René Clément’s Plein Soleil (Purple Noon) is a vivid adaptation of Patricia Highsmith’s “The Talented Mr. Ripley,” adapted once more, nearly forty years later, by Anthony Minghella. In Clément’s film the febrile beauty of Alain Delon reaches its height in his embodiment of the amoral Tom Ripley, in a fascinating, albeit peculiarly Gallic, revision of Highsmith’s novel. Unlike Minghella’s film, Purple Noon makes no excuses for Tom’s criminality. Clément is careful not to take pleasure in Tom’s plotting and maneuvering after he goes on the lam. It is no fun watching him replicate Philippe’s signature or drain his bank accounts. Instead, he is dogged by images of Catholic guilt. As he fumbles with the body of his latest victim, two priests pass by to remind him of his wickedness, while studious Marge is seen working on a manuscript on Fra Angelico.

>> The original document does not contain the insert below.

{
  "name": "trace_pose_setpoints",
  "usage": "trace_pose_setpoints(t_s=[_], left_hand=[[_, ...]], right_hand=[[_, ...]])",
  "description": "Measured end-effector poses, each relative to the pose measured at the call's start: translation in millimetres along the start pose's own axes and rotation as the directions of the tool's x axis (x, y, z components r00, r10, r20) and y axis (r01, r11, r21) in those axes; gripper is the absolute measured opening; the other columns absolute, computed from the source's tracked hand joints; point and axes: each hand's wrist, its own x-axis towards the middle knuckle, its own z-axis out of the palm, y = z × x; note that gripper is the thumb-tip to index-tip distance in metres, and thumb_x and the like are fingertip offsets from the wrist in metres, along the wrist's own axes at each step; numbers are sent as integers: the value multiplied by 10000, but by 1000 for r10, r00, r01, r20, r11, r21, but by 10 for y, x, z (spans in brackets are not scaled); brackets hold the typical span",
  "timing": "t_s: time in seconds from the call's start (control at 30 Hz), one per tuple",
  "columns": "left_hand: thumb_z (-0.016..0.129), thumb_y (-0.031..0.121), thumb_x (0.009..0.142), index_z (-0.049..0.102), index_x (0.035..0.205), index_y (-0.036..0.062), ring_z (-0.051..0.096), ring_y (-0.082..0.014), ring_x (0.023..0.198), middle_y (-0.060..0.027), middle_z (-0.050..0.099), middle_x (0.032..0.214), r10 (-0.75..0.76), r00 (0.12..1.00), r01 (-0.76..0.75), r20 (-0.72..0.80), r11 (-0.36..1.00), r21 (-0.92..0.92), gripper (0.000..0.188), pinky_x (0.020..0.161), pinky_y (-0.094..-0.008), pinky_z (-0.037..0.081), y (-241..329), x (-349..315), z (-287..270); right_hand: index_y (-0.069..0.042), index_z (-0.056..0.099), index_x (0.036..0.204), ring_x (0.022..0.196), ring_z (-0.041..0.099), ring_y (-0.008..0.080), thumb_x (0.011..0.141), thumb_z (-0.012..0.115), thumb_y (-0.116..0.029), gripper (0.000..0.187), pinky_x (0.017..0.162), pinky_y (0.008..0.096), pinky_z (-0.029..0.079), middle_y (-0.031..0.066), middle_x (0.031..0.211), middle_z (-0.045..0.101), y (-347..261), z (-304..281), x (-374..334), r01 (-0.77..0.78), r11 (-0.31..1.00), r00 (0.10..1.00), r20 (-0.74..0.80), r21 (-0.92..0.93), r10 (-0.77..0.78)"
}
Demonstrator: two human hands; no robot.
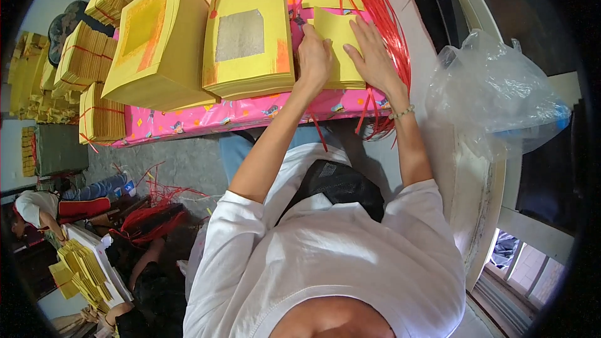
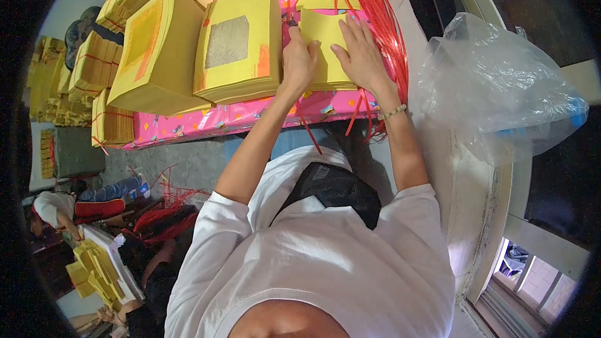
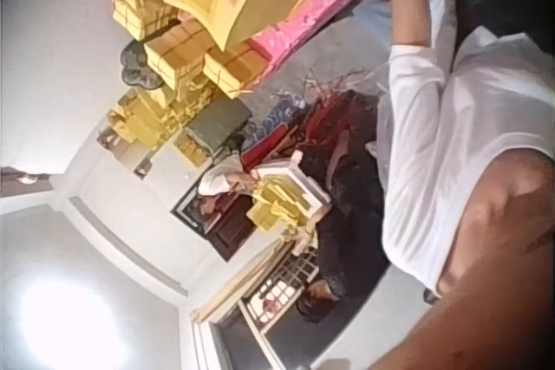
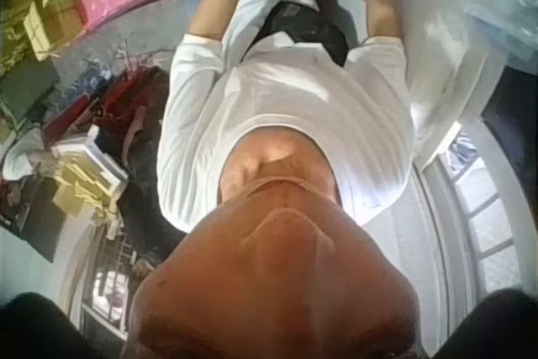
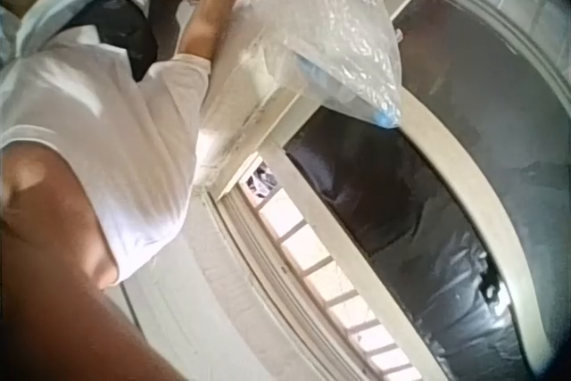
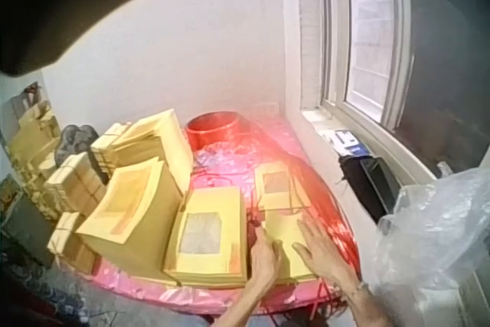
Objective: Arranging and stacking yellow Joss paper sheets on a work table.
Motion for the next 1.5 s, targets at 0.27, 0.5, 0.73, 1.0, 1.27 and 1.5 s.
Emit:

There is a level of abjection in the book version of Ripley (and in Minghella’s adaptation) that allows him to resituate himself endlessly in pursuit of his desire, slipping between gender identities because his desire is not a person but an ideal: a becoming. That ambiguity is a huge part of Highsmith’s brilliance, but the script by Clément and Paul Gégauff eschews the character’s abjection and its related sexual ambiguity for Delon’s untroubled masculinity. Although some people see Ripley’s fascination with Philippe/Dickie Greenleaf as a kind of oblique sexual attraction, the truth is much more complex. The key moment of desire for Ripley is not tied to any person. What he lusts for is a state of being. People only represent ideals or obstacles. The only moment of ecstasy experienced by Ripley comes after the murder of Philippe/Dickie, when he takes up the trappings of Greenleaf’s world.

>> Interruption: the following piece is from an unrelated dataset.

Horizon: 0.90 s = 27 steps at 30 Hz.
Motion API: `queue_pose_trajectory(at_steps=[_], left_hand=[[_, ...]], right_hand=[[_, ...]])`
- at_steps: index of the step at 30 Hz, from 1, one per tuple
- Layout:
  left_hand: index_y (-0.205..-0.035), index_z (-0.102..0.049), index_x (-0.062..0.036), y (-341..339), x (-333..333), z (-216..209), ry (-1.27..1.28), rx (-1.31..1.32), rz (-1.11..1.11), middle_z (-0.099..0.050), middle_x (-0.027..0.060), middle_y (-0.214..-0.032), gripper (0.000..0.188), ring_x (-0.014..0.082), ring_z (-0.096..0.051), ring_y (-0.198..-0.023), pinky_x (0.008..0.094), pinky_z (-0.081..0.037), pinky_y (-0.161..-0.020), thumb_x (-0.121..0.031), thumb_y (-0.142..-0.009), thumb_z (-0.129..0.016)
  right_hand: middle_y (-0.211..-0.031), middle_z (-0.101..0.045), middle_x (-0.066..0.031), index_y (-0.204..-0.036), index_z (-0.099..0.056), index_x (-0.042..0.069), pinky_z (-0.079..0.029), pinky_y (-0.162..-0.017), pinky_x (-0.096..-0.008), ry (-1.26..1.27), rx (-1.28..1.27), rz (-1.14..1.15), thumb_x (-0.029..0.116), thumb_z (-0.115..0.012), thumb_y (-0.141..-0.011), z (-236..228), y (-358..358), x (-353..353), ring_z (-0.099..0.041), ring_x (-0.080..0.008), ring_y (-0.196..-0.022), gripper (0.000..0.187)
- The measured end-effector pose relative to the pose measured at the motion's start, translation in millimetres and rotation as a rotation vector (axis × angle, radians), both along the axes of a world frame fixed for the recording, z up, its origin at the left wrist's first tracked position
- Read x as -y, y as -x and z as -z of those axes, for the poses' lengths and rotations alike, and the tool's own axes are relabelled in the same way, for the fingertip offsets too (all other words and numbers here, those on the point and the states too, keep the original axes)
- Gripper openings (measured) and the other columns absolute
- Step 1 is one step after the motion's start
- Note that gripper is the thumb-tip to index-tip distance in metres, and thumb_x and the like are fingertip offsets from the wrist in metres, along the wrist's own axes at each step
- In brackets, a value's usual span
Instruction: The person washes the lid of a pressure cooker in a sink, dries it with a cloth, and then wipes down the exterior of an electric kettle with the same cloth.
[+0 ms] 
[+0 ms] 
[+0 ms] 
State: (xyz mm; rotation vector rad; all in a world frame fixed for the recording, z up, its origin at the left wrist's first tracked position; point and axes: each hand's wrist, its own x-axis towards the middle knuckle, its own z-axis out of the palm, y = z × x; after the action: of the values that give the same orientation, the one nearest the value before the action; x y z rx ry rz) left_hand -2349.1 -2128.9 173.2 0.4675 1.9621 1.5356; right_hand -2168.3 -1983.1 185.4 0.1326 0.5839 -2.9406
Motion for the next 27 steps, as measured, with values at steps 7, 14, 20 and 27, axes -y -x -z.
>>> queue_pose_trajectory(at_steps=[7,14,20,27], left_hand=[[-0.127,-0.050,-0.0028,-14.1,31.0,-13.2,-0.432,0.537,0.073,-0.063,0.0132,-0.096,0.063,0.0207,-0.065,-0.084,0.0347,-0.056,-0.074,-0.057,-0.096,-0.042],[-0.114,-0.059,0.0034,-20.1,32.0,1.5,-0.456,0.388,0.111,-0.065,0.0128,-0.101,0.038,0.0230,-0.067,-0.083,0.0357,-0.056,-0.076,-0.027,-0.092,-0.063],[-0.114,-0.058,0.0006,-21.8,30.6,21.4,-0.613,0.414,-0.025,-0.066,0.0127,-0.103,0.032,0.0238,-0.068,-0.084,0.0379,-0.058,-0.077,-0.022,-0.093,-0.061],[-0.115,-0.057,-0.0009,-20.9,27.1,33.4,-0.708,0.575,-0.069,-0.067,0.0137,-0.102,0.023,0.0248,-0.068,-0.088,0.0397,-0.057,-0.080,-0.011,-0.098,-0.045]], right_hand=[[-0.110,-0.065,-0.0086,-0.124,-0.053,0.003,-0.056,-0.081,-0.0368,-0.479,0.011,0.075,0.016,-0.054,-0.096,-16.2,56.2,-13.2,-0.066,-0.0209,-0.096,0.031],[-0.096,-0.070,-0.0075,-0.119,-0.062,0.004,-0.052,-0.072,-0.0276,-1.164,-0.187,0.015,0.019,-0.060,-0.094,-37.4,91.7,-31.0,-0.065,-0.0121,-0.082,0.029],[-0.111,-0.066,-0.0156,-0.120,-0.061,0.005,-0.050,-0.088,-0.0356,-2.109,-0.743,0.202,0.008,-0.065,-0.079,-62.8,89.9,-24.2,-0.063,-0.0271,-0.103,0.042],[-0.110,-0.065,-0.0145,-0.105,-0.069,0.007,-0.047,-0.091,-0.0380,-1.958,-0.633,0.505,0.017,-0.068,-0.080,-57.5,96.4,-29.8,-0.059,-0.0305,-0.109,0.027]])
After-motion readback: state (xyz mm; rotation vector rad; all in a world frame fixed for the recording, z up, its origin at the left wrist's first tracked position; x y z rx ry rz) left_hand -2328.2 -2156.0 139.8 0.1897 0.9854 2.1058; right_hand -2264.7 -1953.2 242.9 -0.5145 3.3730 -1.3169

Clément started out making documentaries and made his first feature La Bataille du rail (1946) as a tribute to the part played by French railroad workers in the Resistance, shot on location and performed mainly by non-professionals (many of them the actual railroad workers involved). Awarded the Grand Prix at Cannes, it was widely hailed as heralding a French neorealist movement that never transpired. Although he was not directly associated with the nouvelle vague – especially after François Truffaut’s vehemently critical Cahiers essay “A Certain Tendency of French Cinema” – he often worked with a cinematographer who was, Henri Decaë. Decaë was Clément’s DP on Plein soleil. Following a series of films that enjoyed mixed reception, Clément made one more critically acclaimed feature, La Course du lièvre à travers les champs (And Hope to Die, 1972) which was drawn – as was Truffaut’s Shoot the Piano Player – from a crime novel by David Goodis; and like Truffaut’s movie, it’s a disorienting mix of thriller and fantasy. But for his refusal to adopt the particular aesthetics and ideology of the day, René Clément might indeed have been numbered among the nouvelle vague filmmakers. After a strong start in the 1940s and 1950s, his career waned into a morass of indifferent international co-productions, with the notable exception of La Course du lièvre à travers les champs.

Notes based on Laity, K. A. “Frenching Mr. Ripley.” Clues: A Journal Of Detection (Mcfarland & Company) 33, no. 2 (Fall 2014 2015): 67. and Tonguette, Peter. “Purple Noon.” Sight & Sound 23, no. 2 (February 2013): 117-119.